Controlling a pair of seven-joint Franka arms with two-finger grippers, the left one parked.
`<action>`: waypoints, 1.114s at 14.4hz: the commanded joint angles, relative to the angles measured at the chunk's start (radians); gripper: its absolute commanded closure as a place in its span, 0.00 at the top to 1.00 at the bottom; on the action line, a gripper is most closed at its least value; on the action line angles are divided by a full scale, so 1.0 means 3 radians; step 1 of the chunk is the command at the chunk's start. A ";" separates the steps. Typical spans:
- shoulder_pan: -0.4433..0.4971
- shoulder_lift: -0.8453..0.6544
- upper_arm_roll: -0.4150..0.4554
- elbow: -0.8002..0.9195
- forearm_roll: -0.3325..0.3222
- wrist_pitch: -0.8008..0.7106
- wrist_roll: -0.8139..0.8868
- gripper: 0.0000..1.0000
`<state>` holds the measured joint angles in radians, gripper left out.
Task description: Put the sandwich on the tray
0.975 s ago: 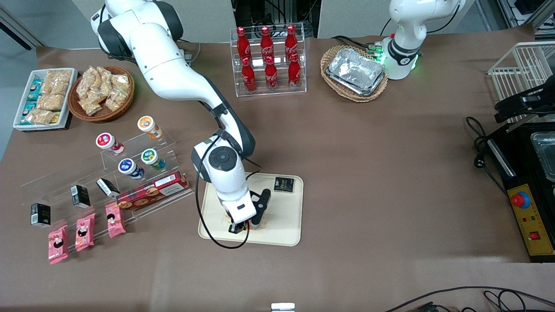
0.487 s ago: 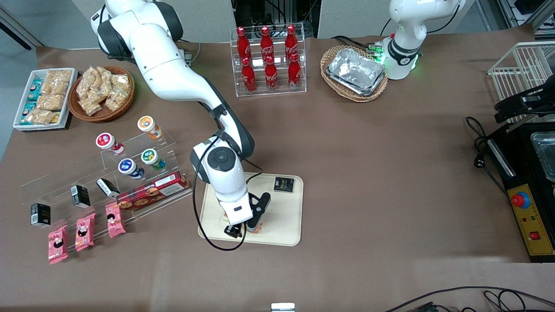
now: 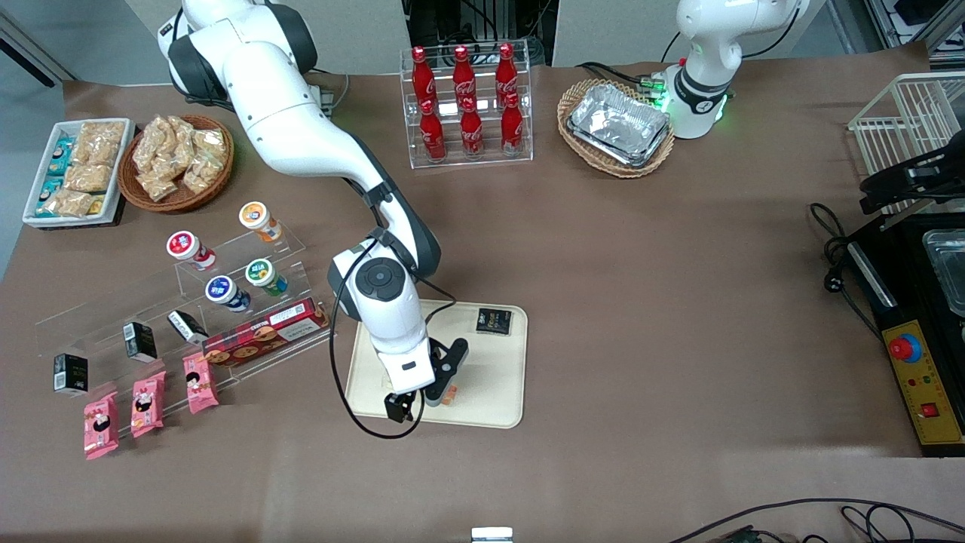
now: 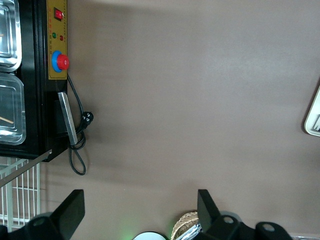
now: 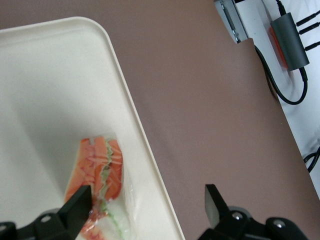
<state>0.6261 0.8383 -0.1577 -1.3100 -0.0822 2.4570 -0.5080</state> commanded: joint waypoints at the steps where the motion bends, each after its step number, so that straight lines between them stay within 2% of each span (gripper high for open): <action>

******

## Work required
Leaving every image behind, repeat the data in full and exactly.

## Problem solution
Controlling a pair of seven-joint Franka arms with two-finger grippers, the left one parked.
`<action>`: waypoints, 1.114s at 14.4hz: the commanded joint angles, relative to the angles measured at the chunk's start (radians); gripper: its absolute commanded closure as a place in its span, 0.00 at the top to 1.00 at the bottom; on the action line, a gripper is most closed at its least value; on the action line angles are divided by a full scale, so 1.0 means 3 radians; step 1 of the chunk is the command at the chunk's start. A ";" separates the steps. Typical spans:
- shoulder_pan: -0.4433..0.4971
- shoulder_lift: -0.8453..0.6544
- upper_arm_roll: -0.4150..0.4554
- elbow: -0.8002..0.9195
- forearm_roll: -0.3325..0.3222
- wrist_pitch: -0.8008..0.7106
- wrist_roll: -0.8139..0.8868
- gripper: 0.0000..1.0000
`<state>` holds the measured joint angles in radians, gripper left out.
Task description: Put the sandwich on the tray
0.975 s ago: 
0.487 s ago: 
now: 
now: 
now: 
<state>0.6261 0.8383 -0.1577 -1.3100 -0.0822 2.4570 -0.5080</state> commanded: joint waypoints at the steps where the motion bends, each after its step number, so that straight lines between them stay within 2% of each span (gripper high for open): <action>

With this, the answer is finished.